I am doing the same thing I did for cron.php but just with import.php:

/scripts/import.php"

then tried

/scripts/import.php @MODIFIED"
/scripts/import.php @ALL"

Am I missing something?

Submitted by support on Sat, 2018-01-20 09:32

Hello Brice,

cron.php certainly should be running import - it does the equivalent of fetch.php @ALL followed by import.php @ALL - the only thing I am wondering is if the process is being timed out by your server, or perhaps the process being terminated which can happen as importing is a relatively resource intensive process.

Don't forget that you can monitor progress from the /admin/ home page - you should see the feed Modified date / times update until all have been refreshed, and then you should see the Imported date / times update.

If you suspect process termination what normally does the trick is to insert a 1 second sleep every 100 products during the import as described in this comment which reduces load average considerably.

I know that you have been making various modifications but anything database specific that may have stopped import from working should also affect importing from /admin/. If that's stopped working also, then you can enable database debug mode to view any MySQL error messages occurring by changing line 6 of config.advanced.php as follows;

  $config_databaseDebugMode = TRUE;

However, depending on server configuration it may not be possible to capture errors occurring during import as the page redirects upon completion, so it may be necessary to modify includes/database.php to exit() after displaying the error. To do this, look for the following code at line 56:

      print "[".$sql."][".mysqli_error($link)."]";

...and REPLACE with:

      print "[".$sql."][".mysqli_error($link)."]";exit();

If you're still not sure, if you could confirm the actual cron.php command line that you are running and I'll check it out further with you...

Cheers,
David.
--
PriceTapestry.com

Submitted by Brice on Sat, 2018-01-20 17:28

I added the 1 second sleep and that did not make the cron function when it came to import time.

I removed that 1 second sleep and tried the "import" button on the feed management screen in the admin section and it imported 3760 products. Note the file had 10,111 products.

I then did a "SLOW import" in Admin and it showed it processing up to 10,111 but when it went back to the feed management screen in Admin it showed that feed had 3760 products imported and the import time was reflecting the current import time.

Tried a manual import in the feed management for a different feed that has a total of 7,123 products and it imported 6,835 products.
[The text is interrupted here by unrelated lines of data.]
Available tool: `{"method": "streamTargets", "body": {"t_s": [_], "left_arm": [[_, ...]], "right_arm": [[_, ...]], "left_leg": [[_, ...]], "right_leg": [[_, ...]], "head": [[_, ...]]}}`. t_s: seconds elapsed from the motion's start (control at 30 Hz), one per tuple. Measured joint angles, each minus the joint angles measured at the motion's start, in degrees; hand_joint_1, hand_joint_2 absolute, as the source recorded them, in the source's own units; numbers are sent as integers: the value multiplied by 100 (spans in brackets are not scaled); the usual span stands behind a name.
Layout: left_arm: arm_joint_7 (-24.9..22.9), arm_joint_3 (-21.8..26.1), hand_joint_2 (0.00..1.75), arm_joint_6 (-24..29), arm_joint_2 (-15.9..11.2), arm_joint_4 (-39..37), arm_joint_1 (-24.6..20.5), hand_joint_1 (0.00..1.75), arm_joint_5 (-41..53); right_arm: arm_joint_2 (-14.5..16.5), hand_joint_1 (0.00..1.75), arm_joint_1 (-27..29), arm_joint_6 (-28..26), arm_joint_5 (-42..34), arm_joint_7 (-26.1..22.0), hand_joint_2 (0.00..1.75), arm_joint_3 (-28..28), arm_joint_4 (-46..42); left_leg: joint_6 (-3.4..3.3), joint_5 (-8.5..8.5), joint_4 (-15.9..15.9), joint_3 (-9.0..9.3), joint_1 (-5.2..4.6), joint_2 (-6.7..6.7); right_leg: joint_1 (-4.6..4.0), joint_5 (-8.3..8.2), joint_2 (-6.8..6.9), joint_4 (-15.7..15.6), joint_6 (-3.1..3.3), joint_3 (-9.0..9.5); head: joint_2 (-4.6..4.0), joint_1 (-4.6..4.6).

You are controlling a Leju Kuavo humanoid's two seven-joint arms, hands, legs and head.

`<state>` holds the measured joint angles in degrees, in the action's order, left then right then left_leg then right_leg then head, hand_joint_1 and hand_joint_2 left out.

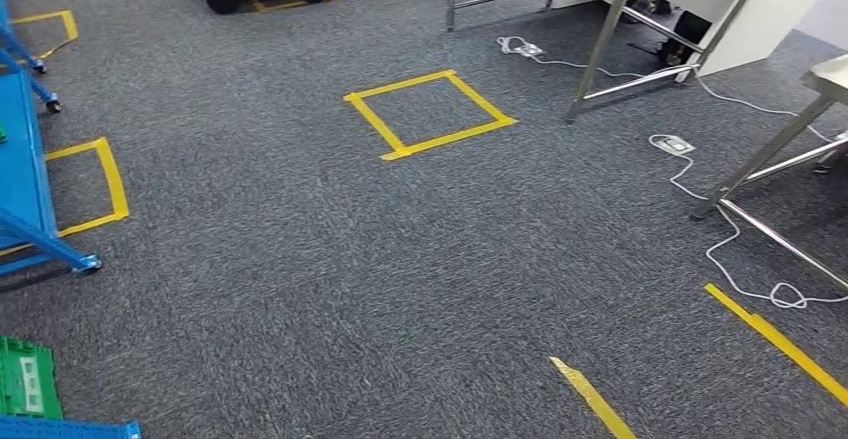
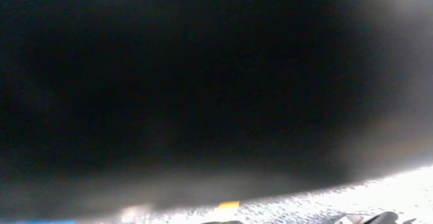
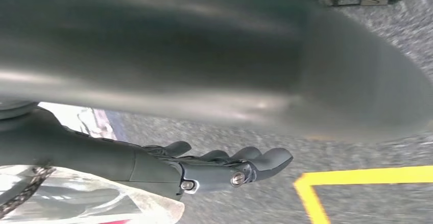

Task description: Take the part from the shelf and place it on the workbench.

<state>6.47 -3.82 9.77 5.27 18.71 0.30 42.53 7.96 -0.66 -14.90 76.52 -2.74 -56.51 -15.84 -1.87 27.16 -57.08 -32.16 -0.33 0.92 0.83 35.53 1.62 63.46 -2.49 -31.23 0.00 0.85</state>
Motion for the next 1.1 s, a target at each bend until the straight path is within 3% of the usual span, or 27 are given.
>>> {"method": "streamTargets", "body": {"t_s": [0.07, 0.1, 0.13, 0.17, 0.23, 0.3, 0.37, 0.4, 0.47, 0.53, 0.6, 0.63, 0.67, 0.73, 0.8, 0.87, 0.9, 0.97, 1.03, 1.1], "left_arm": [[1, 0, 0, -19, 7, 0, -17, 0, -1], [2, 0, 0, -27, 8, 0, -15, 0, -1], [2, 0, 0, -32, 6, 0, -9, 0, -2], [2, 0, 0, -38, 5, 0, -3, 0, -2], [2, 0, 0, -44, 7, 0, -4, 0, -2], [2, 0, 0, -51, 7, 0, -10, 0, -2], [1, 0, 0, -57, 1, 0, 5, 0, -1], [1, 0, 0, -59, -2, 0, 19, 0, -1], [0, 0, 0, -67, -4, 0, 21, 0, -2], [0, 0, 0, -75, -3, 0, -5, 0, -1], [0, 0, 0, -82, -2, 0, -11, 0, -2], [0, 0, 0, -85, -1, 0, -1, 0, -2], [0, 0, 0, -87, -1, 0, 10, 0, -2], [0, 0, 0, -86, -5, 0, 12, 0, -2], [0, 0, 0, -86, -9, 0, -17, 0, -2], [1, 1, 0, -93, -11, 0, -17, 0, -2], [0, 2, 0, -98, -11, 0, 1, 0, -2], [-1, 5, 0, -109, -10, 0, 15, 0, -1], [-2, 7, 0, -118, -2, 0, -10, 0, -1], [-2, 7, 0, -131, 4, 0, -25, 0, 1]], "right_arm": [[0, 0, 25, -3, 4, 2, 0, 3, 9], [0, 0, 37, -4, 5, 4, 0, 3, 14], [0, 0, 44, -5, 7, 5, 0, 3, 17], [0, 0, 45, -6, 8, 5, 0, 4, 19], [0, 0, 43, -7, 11, 5, 0, 6, 25], [0, 0, 38, -9, 15, 2, 0, 10, 33], [-1, 0, 30, -15, 19, 6, 0, 11, 38], [-3, 0, 26, -19, 20, 9, 0, 12, 39], [-5, 0, 20, -27, 22, 13, 0, 13, 40], [-7, 0, 26, -30, 24, 13, 0, 14, 45], [-7, 0, 34, -31, 24, 15, 0, 14, 48], [-7, 0, 31, -31, 24, 16, 0, 14, 48], [-7, 0, 25, -31, 24, 16, 0, 14, 48], [-6, 0, 13, -31, 25, 15, 0, 16, 50], [-6, 0, 7, -37, 31, 14, 0, 23, 57], [-7, 0, -17, -47, 43, 14, 0, 37, 61], [-7, 0, -34, -51, 49, 14, 0, 46, 62], [-7, 0, -53, -63, 62, 14, 0, 62, 63], [-7, 0, -36, -76, 75, 17, 0, 68, 69], [-7, 0, -15, -84, 95, 30, 0, 82, 79]], "left_leg": [[-17, -1, -3, -5, -2, -172], [-18, 0, -5, -1, -5, -264], [-16, 1, -8, 8, -5, -355], [-12, 4, -11, 19, -4, -442], [19, 19, -31, 23, -6, -599], [81, 16, -58, -19, -2, -738], [146, -6, -71, -69, 20, -861], [174, 11, -97, -88, 24, -818], [228, 194, -393, -225, 14, -524], [268, 540, -1097, -565, 15, -212], [280, 710, -1659, -845, 30, -143], [271, 636, -1656, -843, 32, -131], [250, 472, -1441, -732, 28, -104], [169, 122, -680, -333, -23, 113], [97, 19, -193, -92, -90, 310], [61, 37, -112, -76, -114, 246], [42, 20, -77, -63, -102, 180], [-11, -19, -8, -26, -64, 54], [-47, -31, 12, -19, -41, -87], [-58, -27, 11, -15, -39, -251]], "right_leg": [[-3, 263, -124, 731, 0, -381], [-5, 253, -142, 903, 4, -498], [-4, 127, -154, 849, 7, -514], [1, -87, -183, 587, 13, -429], [33, -468, -420, -138, 19, -146], [51, -558, -623, -515, 45, 33], [37, -538, -566, -551, 102, 75], [34, -547, -502, -564, 136, 86], [29, -555, -351, -597, 212, 118], [-3, -531, -164, -602, 266, 138], [-31, -505, 22, -599, 291, 151], [-43, -492, 100, -599, 295, 161], [-53, -479, 171, -599, 295, 179], [-81, -439, 306, -599, 277, 223], [-109, -397, 436, -599, 230, 247], [-120, -374, 567, -619, 175, 283], [-112, -351, 540, -619, 146, 299], [-86, -193, 246, -410, 96, 226], [-56, 138, -81, 272, 61, -115], [-39, 329, -147, 927, 29, -486]], "head": [[0, -13], [0, -14], [0, -15], [0, -14], [0, -17], [0, -17], [0, -13], [0, -12], [0, 22], [0, 54], [0, 55], [0, 55], [0, 56], [0, 55], [0, 50], [0, 42], [0, 36], [-1, 25], [-1, 3], [0, -7]]}}
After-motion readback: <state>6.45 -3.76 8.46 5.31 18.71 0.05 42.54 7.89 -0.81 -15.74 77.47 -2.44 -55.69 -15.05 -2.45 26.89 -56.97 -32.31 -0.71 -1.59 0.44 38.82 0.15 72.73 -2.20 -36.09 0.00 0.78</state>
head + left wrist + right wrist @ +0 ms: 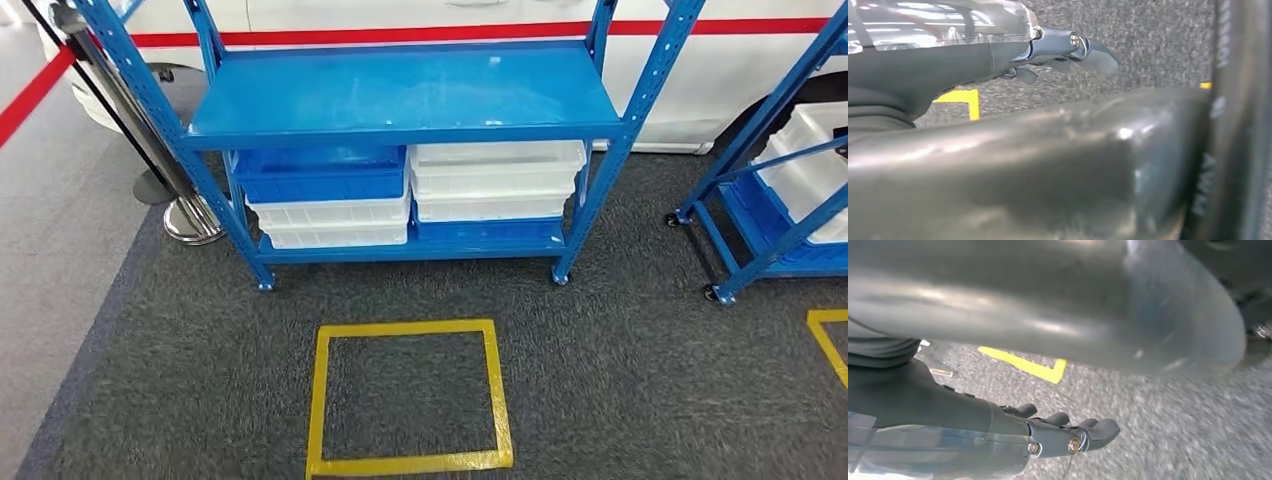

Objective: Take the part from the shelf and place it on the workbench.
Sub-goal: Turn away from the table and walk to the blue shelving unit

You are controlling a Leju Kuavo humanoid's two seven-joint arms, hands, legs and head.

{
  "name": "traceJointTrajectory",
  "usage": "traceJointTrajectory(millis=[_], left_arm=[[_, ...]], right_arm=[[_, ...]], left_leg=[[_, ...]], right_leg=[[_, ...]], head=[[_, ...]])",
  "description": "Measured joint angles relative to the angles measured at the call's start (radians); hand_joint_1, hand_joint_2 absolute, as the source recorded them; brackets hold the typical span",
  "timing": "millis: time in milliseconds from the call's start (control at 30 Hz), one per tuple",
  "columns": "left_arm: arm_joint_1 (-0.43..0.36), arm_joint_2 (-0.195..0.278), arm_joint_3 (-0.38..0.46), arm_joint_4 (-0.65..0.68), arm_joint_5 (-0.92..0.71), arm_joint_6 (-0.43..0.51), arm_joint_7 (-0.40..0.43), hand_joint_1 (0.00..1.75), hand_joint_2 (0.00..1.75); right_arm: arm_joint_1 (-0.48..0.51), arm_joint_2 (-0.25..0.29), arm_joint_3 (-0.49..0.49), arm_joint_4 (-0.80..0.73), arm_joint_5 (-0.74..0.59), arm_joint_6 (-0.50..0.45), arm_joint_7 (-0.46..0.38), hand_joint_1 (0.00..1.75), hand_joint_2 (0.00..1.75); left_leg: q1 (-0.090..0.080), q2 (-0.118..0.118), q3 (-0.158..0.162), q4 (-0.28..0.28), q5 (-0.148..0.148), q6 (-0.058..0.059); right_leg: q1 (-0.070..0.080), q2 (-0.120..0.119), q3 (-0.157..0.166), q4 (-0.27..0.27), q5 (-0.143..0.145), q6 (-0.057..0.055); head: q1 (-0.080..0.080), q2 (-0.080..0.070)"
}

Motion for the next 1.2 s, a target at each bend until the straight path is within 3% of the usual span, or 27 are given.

While a SLOW import went through processing to 7,123 but in the end it produced a final import number of 6,835.

I didnt realize the full import wasnt coming through until this troubleshooting.

Submitted by support on Sat, 2018-01-20 17:41

Hello Brice,

Just a quick note - I will be back online properly as normal from Monday morning but bear in mind the validity requirements for a record to be imported; each product must have valid:

Product Name
Buy URL
Price

...and also be unique to that merchant, so if there are two products with the same name for the same merchant, the second would not be imported (but this can be disabled as described in this thread).

You can check why a feed has imported less products than expected with the Parse Analysis tool - from /admin/ go to Tools > Feed Utilities and click Parse Analysis next to a feed that you want to inspect. A trial parse will be performed, and the count of reasons for any products that would not be imported will be displayed, and in the case of duplicates, a list of duplicate products and count...

Cheers,
David.
--
PriceTapestry.com

Submitted by Brice on Sat, 2018-01-20 19:38

I performed the Parse Analysis as you mentioned and now I see the true issue. So I Parsed the file that had 10,110 products and the result was:

Duplicate Names 6304
Valid Records 3806

So import via feed manager manual button seems to work.

However, just my luck, I have a new issue to contend with on top of the others.

6304 Duplicate names is correct but technically not duplicate products.

There appear to be multiple products that have the same name but they are different variations of the product. The distinguishing aspect is the upc code, mpn, buy link are different but the title remains the same for these products.

Example, RugRat 556 as the title may result in 3 products.

Title: Rugrat 556
Product 1: is the 2018 model
Product 2: same title is the 2015 model
Product 3: same name but a style

All these products have the same title but different UPC Codes. I investigated deeper and found out the merchant actually truncates the distributor feed because the titles they provided are not pleasant to the eye. So the feed they provide to us is nicely done but since they used titles that are same and let the upc code distinguish the difference then that results in duplicate values at import eliminating those products from import.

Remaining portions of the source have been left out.